Work to complete: Produce again, without any change, the lines running from the one with "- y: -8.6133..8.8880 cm" through the final line of the data below, and only those.

[Saved entries]
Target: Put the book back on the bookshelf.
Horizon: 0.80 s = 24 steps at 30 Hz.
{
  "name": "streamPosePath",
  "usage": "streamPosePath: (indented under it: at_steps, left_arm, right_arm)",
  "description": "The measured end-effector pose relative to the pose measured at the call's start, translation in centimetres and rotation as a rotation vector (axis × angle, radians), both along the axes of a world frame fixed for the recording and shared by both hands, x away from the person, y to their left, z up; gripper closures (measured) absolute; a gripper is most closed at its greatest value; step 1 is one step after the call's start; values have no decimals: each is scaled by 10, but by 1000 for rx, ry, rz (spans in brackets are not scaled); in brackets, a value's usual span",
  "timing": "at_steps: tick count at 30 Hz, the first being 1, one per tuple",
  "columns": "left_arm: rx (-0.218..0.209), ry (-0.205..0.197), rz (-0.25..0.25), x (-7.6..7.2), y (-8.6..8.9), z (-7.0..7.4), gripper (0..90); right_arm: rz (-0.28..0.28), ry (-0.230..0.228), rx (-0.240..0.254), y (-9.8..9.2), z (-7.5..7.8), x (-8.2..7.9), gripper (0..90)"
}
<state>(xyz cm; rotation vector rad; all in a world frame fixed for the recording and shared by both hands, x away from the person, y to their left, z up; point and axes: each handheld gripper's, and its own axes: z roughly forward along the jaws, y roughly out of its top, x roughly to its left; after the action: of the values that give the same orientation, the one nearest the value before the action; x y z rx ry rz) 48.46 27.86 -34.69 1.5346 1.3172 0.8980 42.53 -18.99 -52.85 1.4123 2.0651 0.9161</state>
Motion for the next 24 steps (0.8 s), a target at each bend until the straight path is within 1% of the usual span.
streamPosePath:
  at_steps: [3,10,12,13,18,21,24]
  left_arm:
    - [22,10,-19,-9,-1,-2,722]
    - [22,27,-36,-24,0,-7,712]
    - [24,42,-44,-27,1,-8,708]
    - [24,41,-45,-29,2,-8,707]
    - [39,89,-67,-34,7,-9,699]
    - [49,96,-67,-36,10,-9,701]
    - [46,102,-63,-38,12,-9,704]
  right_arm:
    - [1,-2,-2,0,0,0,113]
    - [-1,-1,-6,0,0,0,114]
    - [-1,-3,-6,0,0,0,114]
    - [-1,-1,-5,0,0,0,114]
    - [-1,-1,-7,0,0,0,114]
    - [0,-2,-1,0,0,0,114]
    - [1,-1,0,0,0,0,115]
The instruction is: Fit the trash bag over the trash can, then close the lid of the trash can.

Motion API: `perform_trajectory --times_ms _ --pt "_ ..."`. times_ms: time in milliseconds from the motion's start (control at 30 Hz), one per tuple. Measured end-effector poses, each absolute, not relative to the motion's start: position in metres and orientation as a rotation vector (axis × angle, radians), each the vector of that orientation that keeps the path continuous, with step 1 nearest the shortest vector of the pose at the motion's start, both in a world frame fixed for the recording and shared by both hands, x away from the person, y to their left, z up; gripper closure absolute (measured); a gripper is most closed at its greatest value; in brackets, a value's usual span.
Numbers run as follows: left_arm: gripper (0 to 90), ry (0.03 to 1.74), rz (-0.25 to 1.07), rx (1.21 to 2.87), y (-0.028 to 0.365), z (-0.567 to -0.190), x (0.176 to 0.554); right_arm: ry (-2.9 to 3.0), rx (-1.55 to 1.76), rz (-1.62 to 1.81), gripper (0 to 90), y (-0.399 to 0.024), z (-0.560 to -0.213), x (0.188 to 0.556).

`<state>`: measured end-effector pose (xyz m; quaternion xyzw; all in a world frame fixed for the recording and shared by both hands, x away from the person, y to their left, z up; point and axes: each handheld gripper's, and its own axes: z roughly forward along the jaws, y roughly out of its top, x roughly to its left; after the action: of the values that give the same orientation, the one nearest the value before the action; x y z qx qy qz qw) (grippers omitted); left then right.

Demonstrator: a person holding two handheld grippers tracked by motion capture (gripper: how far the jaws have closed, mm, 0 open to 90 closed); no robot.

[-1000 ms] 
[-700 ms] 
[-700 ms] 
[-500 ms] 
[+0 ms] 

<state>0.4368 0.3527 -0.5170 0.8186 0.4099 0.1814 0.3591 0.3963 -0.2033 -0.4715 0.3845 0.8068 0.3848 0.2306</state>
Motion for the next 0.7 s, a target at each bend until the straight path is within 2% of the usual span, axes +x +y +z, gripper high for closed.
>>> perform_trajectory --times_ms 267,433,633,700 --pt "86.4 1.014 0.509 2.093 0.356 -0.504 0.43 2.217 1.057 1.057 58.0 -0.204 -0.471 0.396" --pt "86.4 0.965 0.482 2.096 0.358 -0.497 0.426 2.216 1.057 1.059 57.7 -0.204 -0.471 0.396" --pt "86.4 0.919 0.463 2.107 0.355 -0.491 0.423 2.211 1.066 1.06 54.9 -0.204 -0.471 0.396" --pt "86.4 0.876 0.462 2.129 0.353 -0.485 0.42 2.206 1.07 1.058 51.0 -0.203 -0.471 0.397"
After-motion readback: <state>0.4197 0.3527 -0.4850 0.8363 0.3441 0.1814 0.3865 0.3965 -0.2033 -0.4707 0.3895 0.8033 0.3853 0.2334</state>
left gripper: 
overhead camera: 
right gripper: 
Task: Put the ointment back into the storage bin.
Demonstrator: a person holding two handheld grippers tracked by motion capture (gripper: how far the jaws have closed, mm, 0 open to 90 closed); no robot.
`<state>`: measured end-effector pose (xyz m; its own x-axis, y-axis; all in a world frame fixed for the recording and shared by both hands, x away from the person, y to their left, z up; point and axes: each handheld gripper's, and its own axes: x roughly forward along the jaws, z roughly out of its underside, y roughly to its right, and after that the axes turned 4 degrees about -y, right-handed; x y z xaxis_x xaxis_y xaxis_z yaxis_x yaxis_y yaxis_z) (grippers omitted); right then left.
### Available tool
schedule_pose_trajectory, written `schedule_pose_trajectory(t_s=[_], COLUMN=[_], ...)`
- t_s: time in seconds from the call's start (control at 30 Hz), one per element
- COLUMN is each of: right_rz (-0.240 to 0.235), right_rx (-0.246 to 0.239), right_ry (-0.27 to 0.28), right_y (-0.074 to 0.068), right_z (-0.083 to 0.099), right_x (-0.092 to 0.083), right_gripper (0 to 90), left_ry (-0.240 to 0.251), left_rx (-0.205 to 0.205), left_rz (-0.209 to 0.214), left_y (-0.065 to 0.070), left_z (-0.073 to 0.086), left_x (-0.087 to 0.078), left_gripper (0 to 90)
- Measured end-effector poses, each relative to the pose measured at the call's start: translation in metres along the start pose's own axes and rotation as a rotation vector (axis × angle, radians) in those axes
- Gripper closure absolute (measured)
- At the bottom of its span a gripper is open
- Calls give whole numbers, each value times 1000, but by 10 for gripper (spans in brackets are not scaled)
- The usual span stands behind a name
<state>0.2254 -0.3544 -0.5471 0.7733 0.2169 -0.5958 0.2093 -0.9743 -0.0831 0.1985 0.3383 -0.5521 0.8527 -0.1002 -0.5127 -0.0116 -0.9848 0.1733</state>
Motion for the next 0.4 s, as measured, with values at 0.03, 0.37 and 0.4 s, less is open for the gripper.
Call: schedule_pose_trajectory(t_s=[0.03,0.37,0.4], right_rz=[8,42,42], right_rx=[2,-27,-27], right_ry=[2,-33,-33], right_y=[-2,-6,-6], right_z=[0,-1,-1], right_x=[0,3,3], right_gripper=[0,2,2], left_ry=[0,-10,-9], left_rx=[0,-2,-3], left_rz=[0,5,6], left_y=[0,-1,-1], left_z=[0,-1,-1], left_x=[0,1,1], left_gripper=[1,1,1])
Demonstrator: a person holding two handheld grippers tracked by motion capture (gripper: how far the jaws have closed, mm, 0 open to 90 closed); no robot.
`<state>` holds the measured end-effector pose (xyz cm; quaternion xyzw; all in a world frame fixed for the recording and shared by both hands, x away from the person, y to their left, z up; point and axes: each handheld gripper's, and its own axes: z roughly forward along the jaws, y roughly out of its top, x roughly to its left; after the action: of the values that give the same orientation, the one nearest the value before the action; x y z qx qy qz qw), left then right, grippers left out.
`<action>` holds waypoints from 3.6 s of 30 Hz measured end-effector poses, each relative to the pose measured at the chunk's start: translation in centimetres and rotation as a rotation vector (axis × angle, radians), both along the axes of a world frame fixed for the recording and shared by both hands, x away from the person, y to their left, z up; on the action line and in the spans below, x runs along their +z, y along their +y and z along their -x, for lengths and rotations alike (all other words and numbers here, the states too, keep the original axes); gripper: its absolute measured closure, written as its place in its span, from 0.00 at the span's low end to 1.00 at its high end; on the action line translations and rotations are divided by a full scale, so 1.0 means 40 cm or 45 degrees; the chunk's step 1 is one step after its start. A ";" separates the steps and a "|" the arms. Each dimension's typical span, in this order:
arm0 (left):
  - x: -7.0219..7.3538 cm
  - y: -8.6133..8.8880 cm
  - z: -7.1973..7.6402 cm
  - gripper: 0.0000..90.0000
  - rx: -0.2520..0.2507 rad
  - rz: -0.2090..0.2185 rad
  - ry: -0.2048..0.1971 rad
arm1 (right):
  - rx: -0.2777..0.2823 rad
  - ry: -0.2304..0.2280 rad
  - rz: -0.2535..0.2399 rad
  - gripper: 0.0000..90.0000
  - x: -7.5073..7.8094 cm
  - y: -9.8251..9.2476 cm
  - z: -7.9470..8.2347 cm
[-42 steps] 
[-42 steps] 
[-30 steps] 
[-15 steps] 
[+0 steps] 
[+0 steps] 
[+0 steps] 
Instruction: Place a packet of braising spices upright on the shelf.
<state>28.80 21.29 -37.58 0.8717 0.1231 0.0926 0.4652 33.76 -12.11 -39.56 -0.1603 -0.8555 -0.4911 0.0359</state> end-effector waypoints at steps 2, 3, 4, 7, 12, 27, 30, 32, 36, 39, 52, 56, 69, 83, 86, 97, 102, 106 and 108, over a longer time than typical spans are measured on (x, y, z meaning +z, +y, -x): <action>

Your response:
  - y: -8.6133..8.8880 cm
  - z: -7.1973..7.6402 cm
  - gripper: 0.0000..90.0000
  - rx: -0.2520..0.2507 rad
  - rz: -0.2090..0.2185 rad
  - ry: -0.2048..0.1971 rad
arm1 (right):
  - rx: -0.2777..0.2823 rad
  - ry: -0.2304..0.2280 rad
  - rz: -0.2535..0.2399 rad
  - gripper: 0.0000..90.0000
  - x: -7.5073..7.8094 cm
  - y: -9.8251..9.2476 cm
  - z: -7.9470..8.2347 cm
[-42 steps] 
[-42 steps] 
[-30 steps] 
[-15 steps] 
[+0 steps] 
[+0 steps] 
[+0 steps] 
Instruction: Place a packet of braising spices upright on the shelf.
<state>28.80 21.29 -37.58 0.8717 0.1231 0.0926 0.4652 33.76 -12.11 -39.56 -0.1603 -0.8555 -0.4911 0.0359</state> end-effector waypoints at steps 2, 3, 4, 7, 12, 27, 30, 32, 36, 39, 52, 56, 69, 83, 86, 97, 102, 106 and 108, over a longer time than typical spans are measured on (x, y, z meaning +z, +y, -x): <action>

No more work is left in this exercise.